* TASK DETAILS
A faithful transcription of all lines below is the expected answer.

╭──

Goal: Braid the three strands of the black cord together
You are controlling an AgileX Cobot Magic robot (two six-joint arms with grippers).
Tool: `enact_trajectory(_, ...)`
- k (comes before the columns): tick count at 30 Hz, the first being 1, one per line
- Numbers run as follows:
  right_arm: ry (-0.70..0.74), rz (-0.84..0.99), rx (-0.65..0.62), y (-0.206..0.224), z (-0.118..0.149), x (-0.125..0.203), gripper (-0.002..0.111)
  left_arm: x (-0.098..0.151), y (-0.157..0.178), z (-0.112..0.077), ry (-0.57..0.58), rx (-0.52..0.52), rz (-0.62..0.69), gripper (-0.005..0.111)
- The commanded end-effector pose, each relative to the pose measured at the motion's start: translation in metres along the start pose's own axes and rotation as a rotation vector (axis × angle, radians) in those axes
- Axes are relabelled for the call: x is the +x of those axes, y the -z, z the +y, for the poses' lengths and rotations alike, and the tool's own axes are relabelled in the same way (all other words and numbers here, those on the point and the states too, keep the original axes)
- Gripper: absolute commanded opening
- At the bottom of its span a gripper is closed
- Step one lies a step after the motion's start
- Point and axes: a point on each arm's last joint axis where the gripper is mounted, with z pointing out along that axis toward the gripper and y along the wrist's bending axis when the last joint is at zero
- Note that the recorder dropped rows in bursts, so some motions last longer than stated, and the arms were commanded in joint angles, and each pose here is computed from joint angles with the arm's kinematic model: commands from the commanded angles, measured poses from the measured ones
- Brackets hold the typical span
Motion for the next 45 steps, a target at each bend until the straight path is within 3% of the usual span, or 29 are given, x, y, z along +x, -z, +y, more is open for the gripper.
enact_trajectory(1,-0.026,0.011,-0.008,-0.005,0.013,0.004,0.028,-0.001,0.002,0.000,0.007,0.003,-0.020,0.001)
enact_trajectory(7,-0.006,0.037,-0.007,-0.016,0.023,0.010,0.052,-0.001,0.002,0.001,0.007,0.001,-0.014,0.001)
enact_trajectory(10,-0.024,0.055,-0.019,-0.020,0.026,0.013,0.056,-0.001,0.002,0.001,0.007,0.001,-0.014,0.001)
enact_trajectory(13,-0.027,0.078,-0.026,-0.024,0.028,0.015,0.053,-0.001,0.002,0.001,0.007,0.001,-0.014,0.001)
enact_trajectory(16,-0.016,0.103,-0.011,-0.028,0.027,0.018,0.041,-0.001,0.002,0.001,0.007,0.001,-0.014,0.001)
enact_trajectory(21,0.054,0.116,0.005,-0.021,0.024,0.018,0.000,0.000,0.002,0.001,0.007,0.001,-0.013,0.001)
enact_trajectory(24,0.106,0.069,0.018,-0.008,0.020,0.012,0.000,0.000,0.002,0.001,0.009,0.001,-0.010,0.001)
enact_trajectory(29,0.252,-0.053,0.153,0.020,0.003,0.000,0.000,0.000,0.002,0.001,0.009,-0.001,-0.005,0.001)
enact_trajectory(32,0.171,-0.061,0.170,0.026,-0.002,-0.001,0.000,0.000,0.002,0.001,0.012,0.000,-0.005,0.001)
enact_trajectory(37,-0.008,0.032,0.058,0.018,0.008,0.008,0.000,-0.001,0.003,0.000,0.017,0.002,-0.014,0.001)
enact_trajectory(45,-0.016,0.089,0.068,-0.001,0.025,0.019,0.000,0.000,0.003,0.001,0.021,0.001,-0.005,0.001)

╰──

* EXPECTED ANSWER
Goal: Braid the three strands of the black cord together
You are controlling an AgileX Cobot Magic robot (two six-joint arms with grippers).
Tool: `enact_trajectory(_, ...)`
- k (comes before the columns): tick count at 30 Hz, the first being 1, one per line
- Numbers run as follows:
  right_arm: ry (-0.70..0.74), rz (-0.84..0.99), rx (-0.65..0.62), y (-0.206..0.224), z (-0.118..0.149), x (-0.125..0.203), gripper (-0.002..0.111)
  left_arm: x (-0.098..0.151), y (-0.157..0.178), z (-0.112..0.077), ry (-0.57..0.58), rx (-0.52..0.52), rz (-0.62..0.69), gripper (-0.005..0.111)
- The commanded end-effector pose, each relative to the pose measured at the motion's start: translation in metres along the start pose's own axes and rotation as a rotation vector (axis × angle, radians) in those axes
- Axes are relabelled for the call: x is the +x of those axes, y the -z, z the +y, for the poses' lengths and rotations alike, and the tool's own axes are relabelled in the same way (all other words and numbers here, those on the point and the states too, keep the original axes)
- Gripper: absolute commanded opening
- At the bottom of its span a gripper is closed
- Step one lies a step after the motion's start
- Point and axes: a point on each arm's last joint axis where the gripper is mounted, with z pointing out along that axis toward the gripper and y along the wrist's bending axis when the last joint is at zero
- Note that the recorder dropped rows in bursts, so some motions last longer than stated, and the arms were commanded in joint angles, and each pose here is computed from joint angles with the arm's kinematic model: commands from the commanded angles, measured poses from the measured ones
- Brackets hold the typical span
Motion for the next 45 steps, a target at each bend until the straight path is within 3% of the usual span, or 29 are given, x, y, z along +x, -z, +y, more is open for the gripper.
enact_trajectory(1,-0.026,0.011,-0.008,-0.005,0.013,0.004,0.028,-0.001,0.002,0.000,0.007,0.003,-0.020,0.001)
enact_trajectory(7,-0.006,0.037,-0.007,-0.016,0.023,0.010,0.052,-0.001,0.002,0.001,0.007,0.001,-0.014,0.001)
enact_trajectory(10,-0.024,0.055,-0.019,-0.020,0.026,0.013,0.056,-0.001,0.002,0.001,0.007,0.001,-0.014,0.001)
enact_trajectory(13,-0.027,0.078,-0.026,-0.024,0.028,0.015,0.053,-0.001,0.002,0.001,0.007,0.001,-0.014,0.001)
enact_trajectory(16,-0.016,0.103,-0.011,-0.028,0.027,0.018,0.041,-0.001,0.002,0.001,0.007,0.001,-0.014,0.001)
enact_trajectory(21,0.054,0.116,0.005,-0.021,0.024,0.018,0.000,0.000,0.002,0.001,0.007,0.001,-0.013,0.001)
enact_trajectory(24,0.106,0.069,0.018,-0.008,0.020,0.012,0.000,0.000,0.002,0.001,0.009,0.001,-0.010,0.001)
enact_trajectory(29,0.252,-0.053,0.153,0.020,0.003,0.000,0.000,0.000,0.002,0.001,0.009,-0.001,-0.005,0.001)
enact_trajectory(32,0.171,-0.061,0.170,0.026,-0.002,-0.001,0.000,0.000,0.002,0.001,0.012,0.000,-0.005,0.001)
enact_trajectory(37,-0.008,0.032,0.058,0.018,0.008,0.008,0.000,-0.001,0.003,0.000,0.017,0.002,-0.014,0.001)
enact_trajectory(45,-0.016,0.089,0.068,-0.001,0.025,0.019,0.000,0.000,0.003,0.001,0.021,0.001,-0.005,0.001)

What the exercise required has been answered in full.